▶ [HOW TO COMPLETE THIS TASK]: Omit every picture and return the rest of the data unaltered.

▶ [Excerpts from a dataset]:
=-=-=

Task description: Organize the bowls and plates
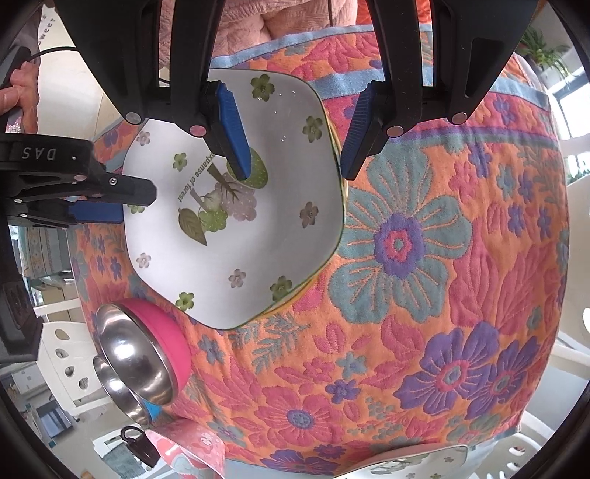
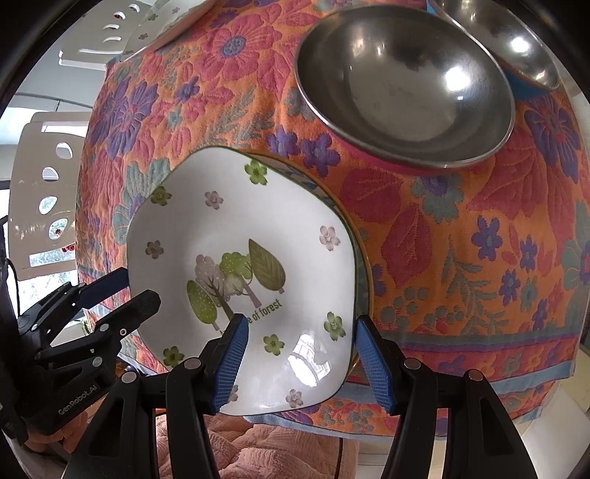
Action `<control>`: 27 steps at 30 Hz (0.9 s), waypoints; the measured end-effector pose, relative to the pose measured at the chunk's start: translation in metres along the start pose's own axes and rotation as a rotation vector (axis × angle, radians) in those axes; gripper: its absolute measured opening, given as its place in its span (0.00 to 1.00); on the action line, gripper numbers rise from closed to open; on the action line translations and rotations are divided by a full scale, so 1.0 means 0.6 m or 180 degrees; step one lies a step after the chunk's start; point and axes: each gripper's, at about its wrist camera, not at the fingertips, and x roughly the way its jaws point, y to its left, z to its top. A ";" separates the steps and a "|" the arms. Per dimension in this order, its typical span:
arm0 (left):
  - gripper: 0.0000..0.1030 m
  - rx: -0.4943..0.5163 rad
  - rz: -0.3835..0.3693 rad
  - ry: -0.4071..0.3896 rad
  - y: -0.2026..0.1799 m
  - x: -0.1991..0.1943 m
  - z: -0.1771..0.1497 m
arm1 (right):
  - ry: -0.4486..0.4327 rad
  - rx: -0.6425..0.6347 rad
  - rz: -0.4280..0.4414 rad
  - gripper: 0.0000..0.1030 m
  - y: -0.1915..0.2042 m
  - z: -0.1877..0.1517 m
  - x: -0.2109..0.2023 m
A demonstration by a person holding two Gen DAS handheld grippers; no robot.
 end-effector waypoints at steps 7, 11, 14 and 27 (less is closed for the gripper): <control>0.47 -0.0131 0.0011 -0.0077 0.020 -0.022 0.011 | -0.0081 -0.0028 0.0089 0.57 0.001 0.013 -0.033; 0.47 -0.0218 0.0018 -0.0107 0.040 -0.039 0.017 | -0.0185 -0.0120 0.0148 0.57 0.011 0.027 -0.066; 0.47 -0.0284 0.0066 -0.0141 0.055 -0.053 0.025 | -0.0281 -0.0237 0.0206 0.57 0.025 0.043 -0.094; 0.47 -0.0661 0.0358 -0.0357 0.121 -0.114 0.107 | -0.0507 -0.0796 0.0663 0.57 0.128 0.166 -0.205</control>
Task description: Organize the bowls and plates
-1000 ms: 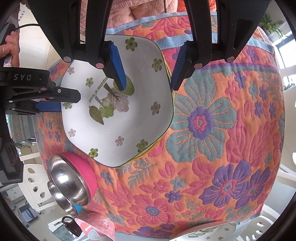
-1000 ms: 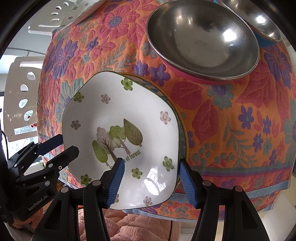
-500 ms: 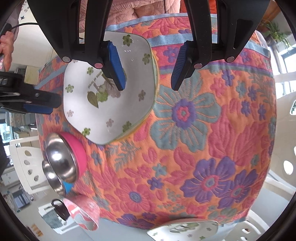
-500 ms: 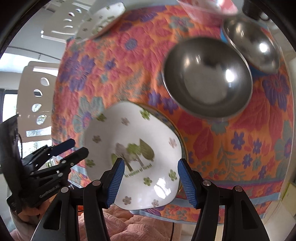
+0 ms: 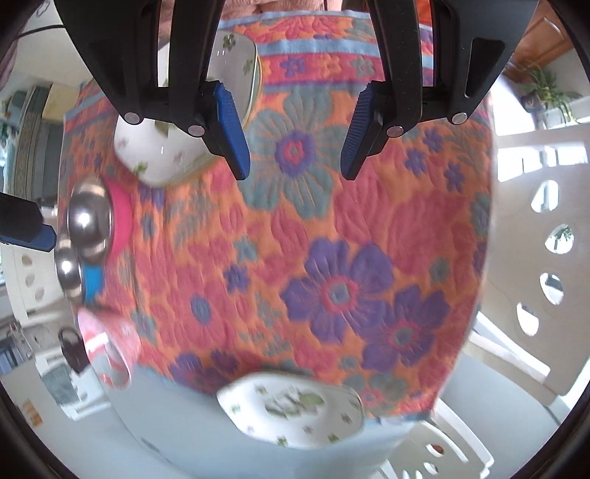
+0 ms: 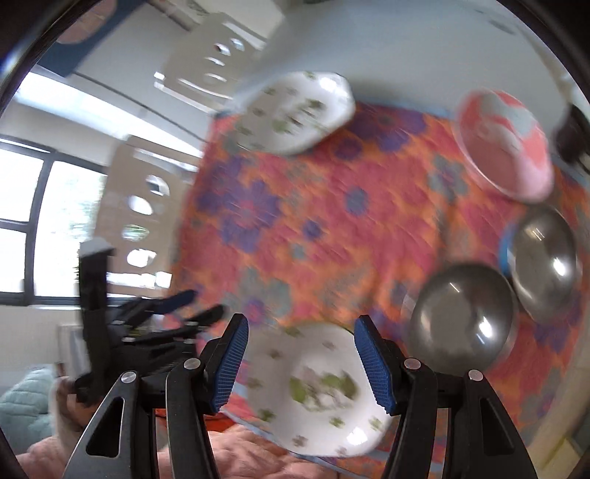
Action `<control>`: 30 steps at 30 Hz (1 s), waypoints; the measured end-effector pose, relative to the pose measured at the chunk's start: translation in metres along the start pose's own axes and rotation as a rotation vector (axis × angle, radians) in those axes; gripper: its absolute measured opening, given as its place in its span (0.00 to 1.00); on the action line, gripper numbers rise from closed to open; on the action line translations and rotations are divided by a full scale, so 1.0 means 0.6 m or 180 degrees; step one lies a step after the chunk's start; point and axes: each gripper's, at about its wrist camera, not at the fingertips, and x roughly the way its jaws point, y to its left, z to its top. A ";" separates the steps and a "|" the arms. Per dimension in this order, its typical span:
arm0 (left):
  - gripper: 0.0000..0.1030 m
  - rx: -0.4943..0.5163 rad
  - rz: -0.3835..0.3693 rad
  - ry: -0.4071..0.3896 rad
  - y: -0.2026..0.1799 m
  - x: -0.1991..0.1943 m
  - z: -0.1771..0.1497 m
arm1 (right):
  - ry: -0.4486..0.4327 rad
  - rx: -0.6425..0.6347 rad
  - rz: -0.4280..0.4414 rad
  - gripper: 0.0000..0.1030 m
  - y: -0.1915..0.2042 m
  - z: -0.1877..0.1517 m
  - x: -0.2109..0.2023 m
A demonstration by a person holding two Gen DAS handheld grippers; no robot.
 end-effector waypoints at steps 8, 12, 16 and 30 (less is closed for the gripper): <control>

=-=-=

▶ [EXPECTED ANSWER]:
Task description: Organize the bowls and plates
Action `<control>`: 27 steps at 30 Hz (0.9 s), waypoints; the measured end-effector pose, relative to the pose measured at the chunk's start: translation in metres along the start pose's own axes and rotation as a rotation vector (axis × angle, radians) in those axes; gripper: its absolute measured opening, given as its place in its span (0.00 to 1.00); on the action line, gripper numbers rise from closed to open; on the action line translations and rotations are divided by a full scale, so 1.0 means 0.6 m or 180 degrees; step one lies a step after the chunk's start; point and axes: each gripper's, at about its wrist camera, not at the fingertips, and x roughly the way its jaws point, y to its left, z to its top. A ";" separates the steps and a "|" the arms. Per dimension in this order, its typical span:
arm0 (left):
  - gripper: 0.0000..0.1030 m
  - rx: -0.4943..0.5163 rad
  - rz: -0.3835..0.3693 rad
  - ry: -0.4071..0.3896 rad
  - y: -0.2026..0.1799 m
  - x: -0.1991..0.1943 m
  - z: -0.1771..0.1497 m
arm1 (right):
  - ry: -0.4486..0.4327 rad
  - rx: -0.6425..0.6347 rad
  - rz: -0.4280..0.4414 rad
  - gripper: 0.0000..0.1030 m
  - y: -0.1915..0.2042 m
  - z: -0.1877..0.1517 m
  - x: -0.2109..0.2023 m
A demonstration by a person holding two Gen DAS handheld grippers; no robot.
 end-effector waypoints at steps 7, 11, 14 and 27 (less is closed for the gripper): <control>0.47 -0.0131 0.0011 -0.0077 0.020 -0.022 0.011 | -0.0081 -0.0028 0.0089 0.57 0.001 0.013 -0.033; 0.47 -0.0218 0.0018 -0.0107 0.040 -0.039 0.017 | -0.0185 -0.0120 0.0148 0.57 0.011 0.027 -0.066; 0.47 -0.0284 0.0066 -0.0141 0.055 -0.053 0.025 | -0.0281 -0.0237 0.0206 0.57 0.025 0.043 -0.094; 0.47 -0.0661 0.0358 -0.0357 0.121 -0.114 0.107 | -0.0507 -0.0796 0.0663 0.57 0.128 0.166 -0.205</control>
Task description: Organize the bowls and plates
-1000 ms: 
-1000 ms: 
-500 ms: 
-500 ms: 
+0 ms: 
+0 ms: 
Action `<control>`: 30 steps at 30 Hz (1 s), waypoints; the measured end-effector pose, relative to the pose measured at the chunk's start: translation in metres along the start pose's own axes and rotation as a rotation vector (axis × angle, radians) in those axes; gripper: its absolute measured opening, given as its place in its span (0.00 to 1.00); on the action line, gripper numbers rise from closed to open; on the action line translations and rotations are divided by a full scale, so 1.0 means 0.6 m or 180 degrees; step one lies a step after the chunk's start; point and axes: each gripper's, at about its wrist camera, not at the fingertips, and x roughly the way its jaws point, y to its left, z to its top. A ";" separates the steps and a "|" the arms. Per dimension in this order, its typical span:
arm0 (left):
  - gripper: 0.0000..0.1030 m
  - rx: -0.4943..0.5163 rad
  - rz: -0.3835..0.3693 rad
  - ry: -0.4071..0.3896 rad
  - y: -0.2026..0.1799 m
  - x: -0.1991..0.1943 m
  - z: -0.1771..0.1497 m
arm1 (right):
  - ry: -0.4486..0.4327 rad
  - rx: -0.6425..0.6347 rad
  - rz: -0.4280..0.4414 rad
  - gripper: 0.0000..0.1030 m
  - y: -0.1915..0.2042 m
  - z: -0.1877..0.1517 m
  - x: -0.2109..0.2023 m
A demonstration by a person holding two Gen DAS handheld grippers; no robot.
 end-effector waypoints at steps 8, 12, 16 and 30 (less is closed for the gripper): <control>

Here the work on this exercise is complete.